Abstract
Based on the clinical states of the patient, dynamic treatment regime technology can provide various therapeutic methods, which is helpful for medical treatment policymaking. Reinforcement learning is an important approach for developing this technology. In order to implement the reinforcement learning algorithm efficiently, the computation of health data is usually outsourced to the untrustworthy cloud server. However, it may leak, falsify, or delete private health data. Encryption is a common method for solving this problem. But the cloud server is difficult to calculate encrypted health data. In this paper, based on Cheon et al.’s approximate homomorphic encryption scheme, we first propose secure computation protocols for implementing comparison, maximum, exponentiation, and division. Next, we design a homomorphic reciprocal of square root protocol firstly, which only needs one approximate computation. Based on the proposed secure computation protocols, we design a secure asynchronous advantage actor-critic reinforcement learning algorithm for the first time. Then, it is used to implement a secure treatment decision-making algorithm. Simulation results show that our secure computation protocols and algorithms are feasible.
Highlights
As a recent healthcare tendency, personalized medicine [1] enables the patient to obtain early diagnoses, risk estimation, optimal treatments with low costs by using molecular and cellular analysis technologies, diagnosis results, genetic information, etc
Personalized medicine is usually implemented by the dynamic treatment regime technology [2, 3], which can provide various therapeutic methods according to the time-varying clinical states of the patient
In order to acquire the ciphertexts of historical data owners and wearable devices, middle ciphertext results during the execution of privacy-preserving A3C reinforcement learning algorithm and treatment decision-making algorithm (Section 6), A∗1 eavesdrops on the communication links among the entities in the system model
Summary
As a recent healthcare tendency, personalized medicine [1] enables the patient to obtain early diagnoses, risk estimation, optimal treatments with low costs by using molecular and cellular analysis technologies, diagnosis results, genetic information, etc.

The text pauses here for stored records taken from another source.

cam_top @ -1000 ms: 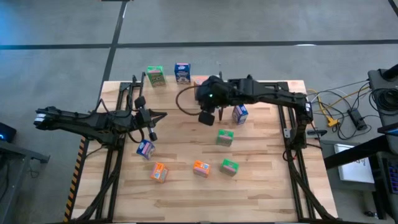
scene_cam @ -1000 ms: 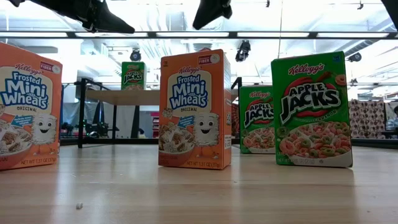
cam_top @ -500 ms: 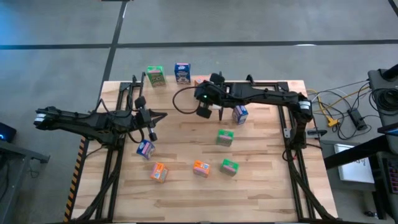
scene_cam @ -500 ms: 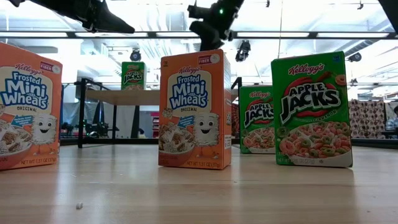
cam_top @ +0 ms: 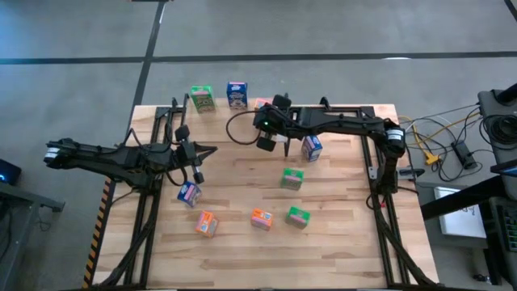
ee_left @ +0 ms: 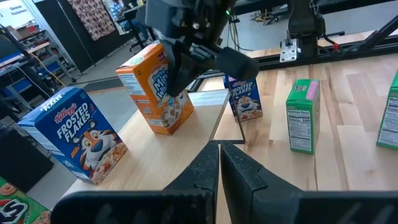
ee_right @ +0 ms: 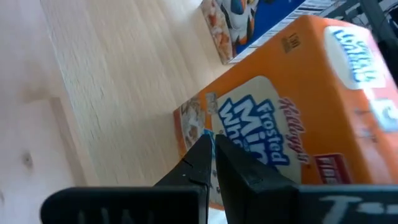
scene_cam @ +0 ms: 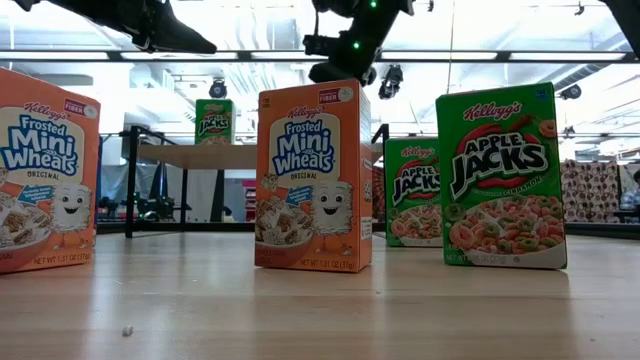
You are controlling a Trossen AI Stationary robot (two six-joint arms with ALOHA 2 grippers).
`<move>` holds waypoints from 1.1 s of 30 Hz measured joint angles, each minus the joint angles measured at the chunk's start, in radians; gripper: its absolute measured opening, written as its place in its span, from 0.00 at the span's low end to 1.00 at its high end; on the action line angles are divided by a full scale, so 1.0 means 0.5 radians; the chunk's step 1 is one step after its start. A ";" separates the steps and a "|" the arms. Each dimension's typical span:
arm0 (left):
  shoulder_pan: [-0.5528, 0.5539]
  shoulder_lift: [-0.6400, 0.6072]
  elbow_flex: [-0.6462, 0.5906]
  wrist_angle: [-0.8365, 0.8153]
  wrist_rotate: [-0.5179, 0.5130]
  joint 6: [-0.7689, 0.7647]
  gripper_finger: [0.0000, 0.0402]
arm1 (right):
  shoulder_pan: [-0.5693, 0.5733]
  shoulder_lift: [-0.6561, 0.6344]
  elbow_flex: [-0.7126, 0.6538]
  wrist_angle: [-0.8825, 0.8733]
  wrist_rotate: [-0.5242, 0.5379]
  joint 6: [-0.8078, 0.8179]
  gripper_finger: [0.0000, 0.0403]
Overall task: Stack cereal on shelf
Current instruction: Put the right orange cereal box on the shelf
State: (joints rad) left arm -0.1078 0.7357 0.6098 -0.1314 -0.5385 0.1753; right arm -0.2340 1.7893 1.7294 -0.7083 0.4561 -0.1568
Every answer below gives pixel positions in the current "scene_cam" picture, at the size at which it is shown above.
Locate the black background equipment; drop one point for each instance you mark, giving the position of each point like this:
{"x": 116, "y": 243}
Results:
{"x": 155, "y": 207}

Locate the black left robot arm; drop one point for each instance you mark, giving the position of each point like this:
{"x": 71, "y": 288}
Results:
{"x": 90, "y": 12}

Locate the blue grey cloth divider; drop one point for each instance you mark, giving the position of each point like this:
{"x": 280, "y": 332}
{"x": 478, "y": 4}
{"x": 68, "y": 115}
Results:
{"x": 115, "y": 185}

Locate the person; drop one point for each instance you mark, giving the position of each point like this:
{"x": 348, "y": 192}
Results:
{"x": 631, "y": 197}

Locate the red storage rack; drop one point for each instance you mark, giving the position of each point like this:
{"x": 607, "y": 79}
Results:
{"x": 249, "y": 200}

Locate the brown patterned fabric divider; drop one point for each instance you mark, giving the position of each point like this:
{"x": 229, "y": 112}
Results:
{"x": 590, "y": 192}

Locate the small black ceiling fixture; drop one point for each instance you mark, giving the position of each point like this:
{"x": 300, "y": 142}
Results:
{"x": 430, "y": 5}
{"x": 580, "y": 9}

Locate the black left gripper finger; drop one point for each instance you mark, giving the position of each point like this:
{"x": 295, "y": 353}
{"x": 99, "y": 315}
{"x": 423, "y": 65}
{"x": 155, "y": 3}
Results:
{"x": 170, "y": 41}
{"x": 175, "y": 20}

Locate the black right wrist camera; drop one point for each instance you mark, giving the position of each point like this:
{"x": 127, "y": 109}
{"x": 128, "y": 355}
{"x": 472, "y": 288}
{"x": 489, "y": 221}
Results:
{"x": 325, "y": 45}

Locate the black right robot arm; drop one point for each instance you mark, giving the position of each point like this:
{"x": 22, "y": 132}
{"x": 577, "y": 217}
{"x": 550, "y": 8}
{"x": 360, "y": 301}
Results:
{"x": 367, "y": 30}

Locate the green Apple Jacks cereal box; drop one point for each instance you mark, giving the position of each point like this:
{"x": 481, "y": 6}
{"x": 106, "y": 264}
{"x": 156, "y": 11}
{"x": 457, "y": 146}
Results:
{"x": 215, "y": 125}
{"x": 412, "y": 200}
{"x": 500, "y": 200}

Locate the orange Frosted Mini Wheats box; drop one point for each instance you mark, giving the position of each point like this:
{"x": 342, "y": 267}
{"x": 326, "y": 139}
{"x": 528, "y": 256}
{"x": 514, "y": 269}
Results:
{"x": 310, "y": 200}
{"x": 45, "y": 200}

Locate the wooden shelf with black frame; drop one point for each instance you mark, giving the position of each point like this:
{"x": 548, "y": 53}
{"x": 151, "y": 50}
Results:
{"x": 200, "y": 156}

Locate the orange patterned panel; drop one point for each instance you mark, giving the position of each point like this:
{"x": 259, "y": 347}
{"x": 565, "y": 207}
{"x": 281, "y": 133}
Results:
{"x": 378, "y": 195}

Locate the black overhead frame beam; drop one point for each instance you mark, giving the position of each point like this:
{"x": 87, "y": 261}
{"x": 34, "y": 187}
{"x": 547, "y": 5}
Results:
{"x": 245, "y": 55}

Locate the black table edge rail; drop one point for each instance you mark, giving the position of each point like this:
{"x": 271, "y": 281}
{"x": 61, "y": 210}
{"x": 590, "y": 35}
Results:
{"x": 200, "y": 227}

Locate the large black hanging spotlight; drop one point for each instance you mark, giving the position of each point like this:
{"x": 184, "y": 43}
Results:
{"x": 390, "y": 82}

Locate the black ceiling spotlight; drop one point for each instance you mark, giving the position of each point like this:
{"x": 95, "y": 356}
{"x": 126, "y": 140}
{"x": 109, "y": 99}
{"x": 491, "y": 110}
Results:
{"x": 218, "y": 90}
{"x": 571, "y": 92}
{"x": 568, "y": 132}

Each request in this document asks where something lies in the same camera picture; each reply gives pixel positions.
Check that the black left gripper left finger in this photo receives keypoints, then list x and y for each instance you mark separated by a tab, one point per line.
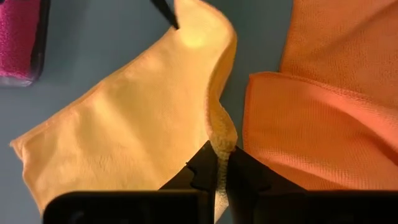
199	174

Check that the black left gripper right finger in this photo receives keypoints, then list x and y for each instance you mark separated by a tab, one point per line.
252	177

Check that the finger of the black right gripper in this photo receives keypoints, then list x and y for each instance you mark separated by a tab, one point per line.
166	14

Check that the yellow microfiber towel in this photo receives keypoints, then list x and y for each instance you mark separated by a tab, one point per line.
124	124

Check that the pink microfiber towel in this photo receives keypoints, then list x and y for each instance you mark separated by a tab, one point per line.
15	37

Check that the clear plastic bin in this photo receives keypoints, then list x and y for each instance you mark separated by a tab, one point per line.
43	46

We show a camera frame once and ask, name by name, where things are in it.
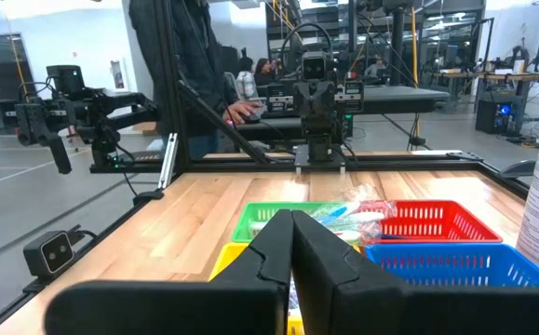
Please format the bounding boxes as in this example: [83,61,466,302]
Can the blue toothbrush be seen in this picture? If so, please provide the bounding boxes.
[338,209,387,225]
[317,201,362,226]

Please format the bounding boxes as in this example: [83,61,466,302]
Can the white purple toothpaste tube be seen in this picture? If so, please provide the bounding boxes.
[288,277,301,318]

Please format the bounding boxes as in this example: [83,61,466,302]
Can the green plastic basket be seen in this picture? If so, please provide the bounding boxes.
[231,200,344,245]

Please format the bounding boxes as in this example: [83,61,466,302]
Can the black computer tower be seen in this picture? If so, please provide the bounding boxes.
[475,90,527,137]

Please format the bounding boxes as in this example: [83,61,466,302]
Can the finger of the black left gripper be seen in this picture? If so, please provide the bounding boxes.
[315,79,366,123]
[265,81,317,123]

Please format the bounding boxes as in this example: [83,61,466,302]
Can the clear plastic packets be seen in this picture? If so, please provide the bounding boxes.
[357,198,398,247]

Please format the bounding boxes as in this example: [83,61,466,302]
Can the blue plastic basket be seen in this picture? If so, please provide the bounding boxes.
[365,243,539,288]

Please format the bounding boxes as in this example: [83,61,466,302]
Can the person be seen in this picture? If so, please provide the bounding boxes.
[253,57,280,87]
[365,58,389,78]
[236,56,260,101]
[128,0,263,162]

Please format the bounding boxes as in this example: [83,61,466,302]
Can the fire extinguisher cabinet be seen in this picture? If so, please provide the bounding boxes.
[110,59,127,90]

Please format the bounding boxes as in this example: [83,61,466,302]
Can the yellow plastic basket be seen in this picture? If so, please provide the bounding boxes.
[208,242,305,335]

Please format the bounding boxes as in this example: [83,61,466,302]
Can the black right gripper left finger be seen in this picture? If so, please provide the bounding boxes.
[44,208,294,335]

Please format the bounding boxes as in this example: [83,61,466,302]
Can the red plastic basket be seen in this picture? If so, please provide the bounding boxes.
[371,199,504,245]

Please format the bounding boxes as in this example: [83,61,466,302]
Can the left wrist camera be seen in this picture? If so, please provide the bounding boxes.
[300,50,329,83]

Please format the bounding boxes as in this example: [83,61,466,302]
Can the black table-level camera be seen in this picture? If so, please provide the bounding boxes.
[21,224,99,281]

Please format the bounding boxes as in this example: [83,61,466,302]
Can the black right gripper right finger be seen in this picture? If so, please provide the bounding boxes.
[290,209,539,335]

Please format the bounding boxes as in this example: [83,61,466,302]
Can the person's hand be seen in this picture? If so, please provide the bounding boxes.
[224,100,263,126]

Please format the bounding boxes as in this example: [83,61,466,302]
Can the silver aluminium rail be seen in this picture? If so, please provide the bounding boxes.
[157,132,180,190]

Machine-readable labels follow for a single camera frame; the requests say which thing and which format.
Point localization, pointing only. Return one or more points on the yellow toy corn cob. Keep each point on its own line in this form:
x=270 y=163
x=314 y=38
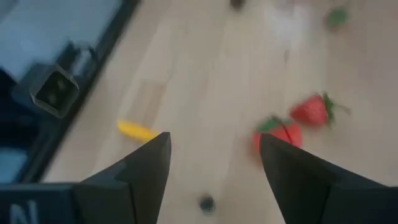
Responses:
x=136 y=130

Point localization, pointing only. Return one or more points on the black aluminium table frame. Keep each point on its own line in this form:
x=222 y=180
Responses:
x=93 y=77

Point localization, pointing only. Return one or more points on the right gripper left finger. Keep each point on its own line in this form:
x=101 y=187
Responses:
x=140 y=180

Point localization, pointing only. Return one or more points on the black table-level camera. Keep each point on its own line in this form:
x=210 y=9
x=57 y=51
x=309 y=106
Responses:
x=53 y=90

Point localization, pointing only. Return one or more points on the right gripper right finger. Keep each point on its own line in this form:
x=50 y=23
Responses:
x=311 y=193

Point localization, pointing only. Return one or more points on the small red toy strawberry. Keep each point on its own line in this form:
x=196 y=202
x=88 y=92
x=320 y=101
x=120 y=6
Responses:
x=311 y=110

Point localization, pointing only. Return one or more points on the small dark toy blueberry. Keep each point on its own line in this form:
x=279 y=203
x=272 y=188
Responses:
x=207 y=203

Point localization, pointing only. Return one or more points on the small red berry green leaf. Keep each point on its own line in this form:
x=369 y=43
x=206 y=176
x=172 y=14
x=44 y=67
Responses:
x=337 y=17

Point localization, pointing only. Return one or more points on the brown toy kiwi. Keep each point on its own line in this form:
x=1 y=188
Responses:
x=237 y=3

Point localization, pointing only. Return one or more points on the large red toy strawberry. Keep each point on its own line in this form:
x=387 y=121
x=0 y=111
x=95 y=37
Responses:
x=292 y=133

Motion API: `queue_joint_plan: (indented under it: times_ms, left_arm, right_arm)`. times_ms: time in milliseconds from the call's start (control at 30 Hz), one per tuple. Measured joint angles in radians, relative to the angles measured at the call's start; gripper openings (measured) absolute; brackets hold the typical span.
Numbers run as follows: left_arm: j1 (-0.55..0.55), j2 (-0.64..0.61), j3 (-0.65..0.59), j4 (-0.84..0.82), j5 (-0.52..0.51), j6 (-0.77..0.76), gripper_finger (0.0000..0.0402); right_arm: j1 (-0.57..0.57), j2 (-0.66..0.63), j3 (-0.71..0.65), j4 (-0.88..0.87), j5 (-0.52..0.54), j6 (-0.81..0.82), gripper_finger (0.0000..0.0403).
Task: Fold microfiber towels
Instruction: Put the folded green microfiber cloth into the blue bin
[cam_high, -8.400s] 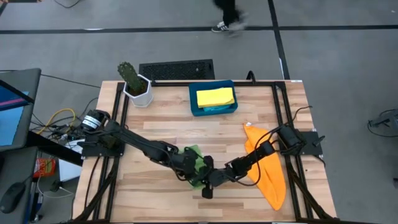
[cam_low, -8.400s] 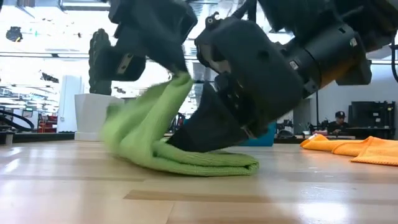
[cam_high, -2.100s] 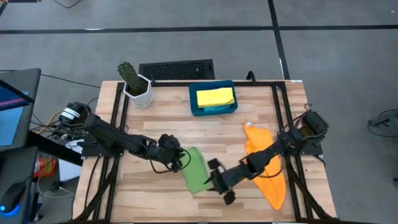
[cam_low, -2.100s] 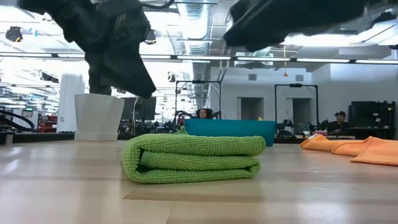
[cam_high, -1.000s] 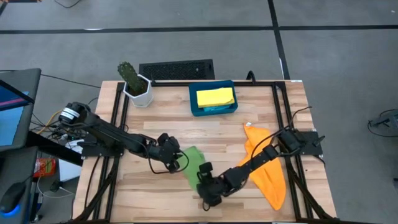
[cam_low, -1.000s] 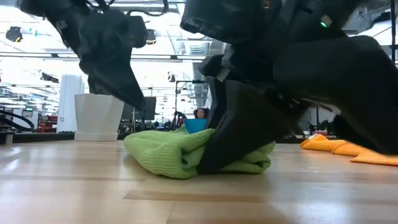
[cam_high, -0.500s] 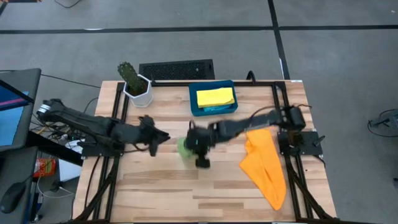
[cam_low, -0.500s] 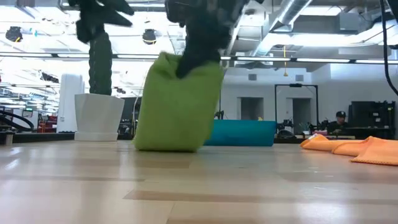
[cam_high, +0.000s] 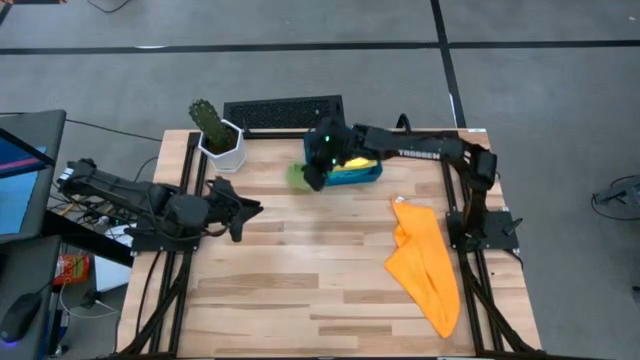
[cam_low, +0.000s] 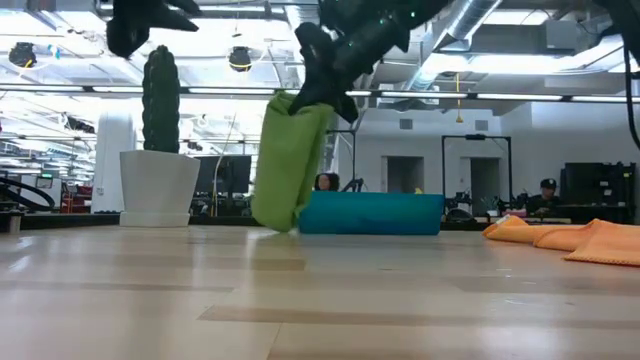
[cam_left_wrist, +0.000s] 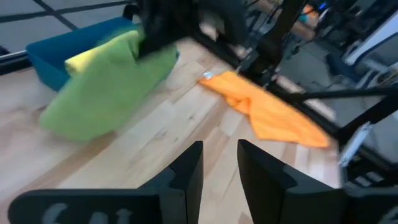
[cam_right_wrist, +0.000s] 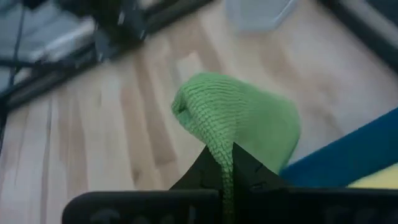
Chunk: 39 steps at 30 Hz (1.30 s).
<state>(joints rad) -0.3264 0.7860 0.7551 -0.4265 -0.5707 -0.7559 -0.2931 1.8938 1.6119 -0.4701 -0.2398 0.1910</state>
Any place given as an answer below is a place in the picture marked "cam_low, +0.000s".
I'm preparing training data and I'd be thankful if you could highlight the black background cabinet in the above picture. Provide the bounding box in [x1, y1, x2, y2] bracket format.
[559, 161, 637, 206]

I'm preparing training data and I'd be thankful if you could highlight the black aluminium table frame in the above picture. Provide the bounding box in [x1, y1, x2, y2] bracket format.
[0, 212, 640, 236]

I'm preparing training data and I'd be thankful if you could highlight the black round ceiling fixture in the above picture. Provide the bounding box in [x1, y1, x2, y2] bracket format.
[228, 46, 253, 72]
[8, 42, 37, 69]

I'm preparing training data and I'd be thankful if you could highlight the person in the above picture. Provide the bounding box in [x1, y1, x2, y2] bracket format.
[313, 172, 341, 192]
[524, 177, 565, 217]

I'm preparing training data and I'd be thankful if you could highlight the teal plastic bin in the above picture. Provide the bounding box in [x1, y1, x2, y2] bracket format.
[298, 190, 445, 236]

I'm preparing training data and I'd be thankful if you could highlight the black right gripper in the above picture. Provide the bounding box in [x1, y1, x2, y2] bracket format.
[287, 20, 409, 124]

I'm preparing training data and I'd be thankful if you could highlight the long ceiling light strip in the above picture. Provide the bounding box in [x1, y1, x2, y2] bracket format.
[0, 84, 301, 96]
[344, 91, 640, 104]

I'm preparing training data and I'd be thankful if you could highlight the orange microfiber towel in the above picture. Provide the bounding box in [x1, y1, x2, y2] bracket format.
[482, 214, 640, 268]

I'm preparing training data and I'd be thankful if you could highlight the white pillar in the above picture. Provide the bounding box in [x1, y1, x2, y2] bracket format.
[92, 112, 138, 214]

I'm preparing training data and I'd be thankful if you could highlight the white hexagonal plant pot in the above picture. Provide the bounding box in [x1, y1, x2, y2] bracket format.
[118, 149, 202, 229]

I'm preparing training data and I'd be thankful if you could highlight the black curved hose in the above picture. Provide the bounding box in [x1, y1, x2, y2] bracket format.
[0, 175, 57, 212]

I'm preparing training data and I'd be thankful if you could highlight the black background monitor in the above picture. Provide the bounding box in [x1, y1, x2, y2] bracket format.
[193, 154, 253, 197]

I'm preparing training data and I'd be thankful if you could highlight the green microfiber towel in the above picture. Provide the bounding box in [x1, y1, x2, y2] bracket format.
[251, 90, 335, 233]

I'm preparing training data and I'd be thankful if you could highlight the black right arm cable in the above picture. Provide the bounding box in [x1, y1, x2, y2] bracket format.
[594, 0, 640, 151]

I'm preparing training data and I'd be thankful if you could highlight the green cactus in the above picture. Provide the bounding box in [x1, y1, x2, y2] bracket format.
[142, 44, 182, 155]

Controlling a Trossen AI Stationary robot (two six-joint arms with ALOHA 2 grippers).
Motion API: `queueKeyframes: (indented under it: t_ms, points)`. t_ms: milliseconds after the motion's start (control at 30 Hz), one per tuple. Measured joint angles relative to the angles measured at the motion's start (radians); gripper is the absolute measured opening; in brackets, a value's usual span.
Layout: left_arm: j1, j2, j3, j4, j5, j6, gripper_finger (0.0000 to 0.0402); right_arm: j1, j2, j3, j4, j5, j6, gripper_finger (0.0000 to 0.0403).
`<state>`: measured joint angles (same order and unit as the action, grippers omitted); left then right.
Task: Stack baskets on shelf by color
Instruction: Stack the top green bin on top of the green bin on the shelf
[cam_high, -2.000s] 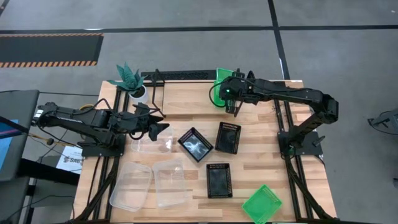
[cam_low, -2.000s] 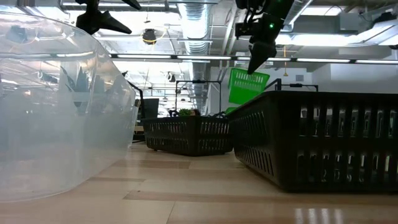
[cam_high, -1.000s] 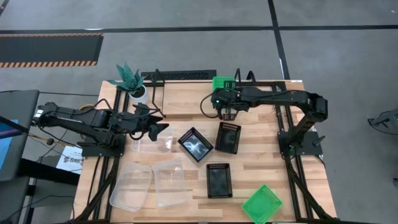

Because of the patient’s limited computation ability, health data are usually outsourced to the cloud server for implementing the reinforcement learning algorithm. Because the cloud server may be untrusted, it is likely that health data will be illegally accessed, forged, tampered, or discarded in the process of transmission and computation It may be harmful for personal privacy, economic interests, and even the security of human life. The cloud server can run the reinforcement learning algorithm on the encrypted health data perfectly by using homomorphic encryption without leaking patient privacy. We first design the homomorphic reciprocal of square root protocol, which needs only one approximate computation (2) Based on the proposed secure computation protocols, we design the secure A3C reinforcement learning algorithm for the first time We use it to implement a secure treatment decision-making algorithm (3) we simulate the proposed secure computation protocols and algorithms on the personal computer’s virtual machine.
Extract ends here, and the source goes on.